TASK ITEM ▸ Please transcribe the data below in full. Omit any picture you find in it.

RECORDED INFORMATION ▸
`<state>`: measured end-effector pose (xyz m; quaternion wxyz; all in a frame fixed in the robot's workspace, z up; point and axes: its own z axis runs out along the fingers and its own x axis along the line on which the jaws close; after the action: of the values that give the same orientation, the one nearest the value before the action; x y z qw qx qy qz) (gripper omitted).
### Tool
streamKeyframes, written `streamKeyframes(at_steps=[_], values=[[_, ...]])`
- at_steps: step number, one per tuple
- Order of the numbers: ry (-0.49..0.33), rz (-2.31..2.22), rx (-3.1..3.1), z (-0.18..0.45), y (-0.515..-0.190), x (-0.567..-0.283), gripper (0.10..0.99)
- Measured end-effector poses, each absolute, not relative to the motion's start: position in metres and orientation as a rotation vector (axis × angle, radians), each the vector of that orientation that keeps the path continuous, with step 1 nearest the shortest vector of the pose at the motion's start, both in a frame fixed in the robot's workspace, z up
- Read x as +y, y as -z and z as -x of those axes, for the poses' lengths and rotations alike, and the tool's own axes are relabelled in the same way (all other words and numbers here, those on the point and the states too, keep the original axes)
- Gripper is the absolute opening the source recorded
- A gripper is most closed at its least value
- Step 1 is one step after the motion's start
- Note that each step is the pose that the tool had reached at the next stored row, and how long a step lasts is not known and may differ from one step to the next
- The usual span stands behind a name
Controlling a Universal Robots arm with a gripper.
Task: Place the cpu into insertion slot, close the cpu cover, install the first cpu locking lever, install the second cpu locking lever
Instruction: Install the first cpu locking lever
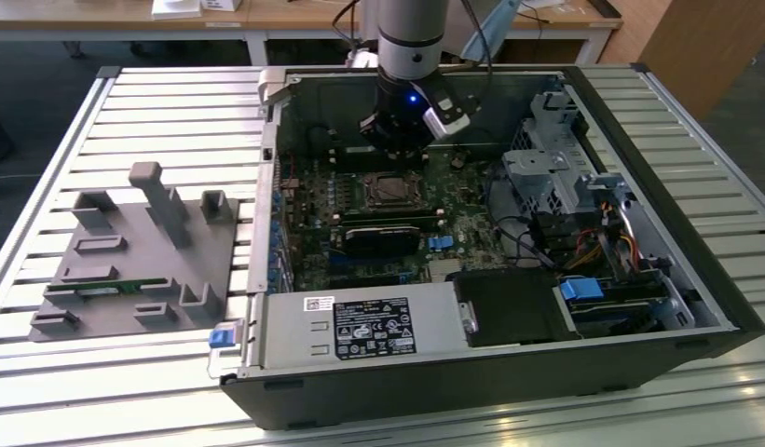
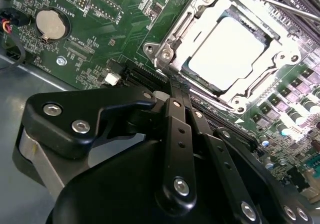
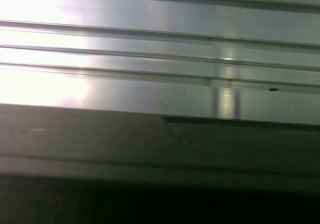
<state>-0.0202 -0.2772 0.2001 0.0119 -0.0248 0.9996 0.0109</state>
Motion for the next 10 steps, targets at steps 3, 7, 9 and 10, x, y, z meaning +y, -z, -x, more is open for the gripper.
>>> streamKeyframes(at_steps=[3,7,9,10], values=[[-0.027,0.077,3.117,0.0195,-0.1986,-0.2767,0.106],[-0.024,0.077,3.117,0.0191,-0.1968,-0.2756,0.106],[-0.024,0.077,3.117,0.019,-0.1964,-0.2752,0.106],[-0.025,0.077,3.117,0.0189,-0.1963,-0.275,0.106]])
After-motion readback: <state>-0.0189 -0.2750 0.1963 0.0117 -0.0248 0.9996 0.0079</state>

ANSWER FOR THE TASK ▸
`<state>`: measured end-effector pose (xyz m; quaternion wxyz; all in a frame fixed in the robot's workspace, z up; point and axes: its own z axis runs out along the fingers and its own x axis along the line on which the jaws close; after the action: of the values that give the same orientation, the one nearest the value before the action; x y z qw qx qy qz) (gripper omitted).
### Tool
streamKeyframes, written `streamKeyframes(at_steps=[_], values=[[_, ...]])`
- at_steps: step number, one per tuple
- Order of the numbers: ry (-0.49..0.33), rz (-2.31..2.22), rx (-3.1..3.1), z (-0.18..0.45), y (-0.515..-0.190), x (-0.567..-0.283), gripper (0.10..0.99)
- Measured end-effector poses, each absolute, not relative to the motion's start: position in metres and orientation as a rotation vector (axis × angle, radians), each the vector of that orientation that keeps the path continuous, with step 1 nearest the shortest vector of the pose at the motion's start, both in a frame fixed in the robot's workspace, z up
- Read x as +y, y as -z and z as -x of those axes, for the poses' lengths and rotations alike, and the tool's own axes are relabelled in the same way (all other words and numbers here, those on the point and the states too, keep the original axes)
- Gripper is the absolute opening the source recorded
- A gripper is most closed at its least value
- Step 1 is one step after the motion's start
- Note that each step is the pose that the tool had reached at the next stored row, and how long a step lasts is not known and may differ from one step to the next
- The usual span stands behind a name
Controlling a Universal Robots arm with a gripper.
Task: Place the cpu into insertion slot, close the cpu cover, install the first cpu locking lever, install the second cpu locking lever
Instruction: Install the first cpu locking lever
<state>-0.0202 -0.2772 0.2001 0.0119 -0.0248 0.9996 0.0109</state>
Motion for the next 10 steps, targets at steps 3, 7, 9 and 10, x, y, z meaning +y, -z, -x, more is open for the gripper.
>>> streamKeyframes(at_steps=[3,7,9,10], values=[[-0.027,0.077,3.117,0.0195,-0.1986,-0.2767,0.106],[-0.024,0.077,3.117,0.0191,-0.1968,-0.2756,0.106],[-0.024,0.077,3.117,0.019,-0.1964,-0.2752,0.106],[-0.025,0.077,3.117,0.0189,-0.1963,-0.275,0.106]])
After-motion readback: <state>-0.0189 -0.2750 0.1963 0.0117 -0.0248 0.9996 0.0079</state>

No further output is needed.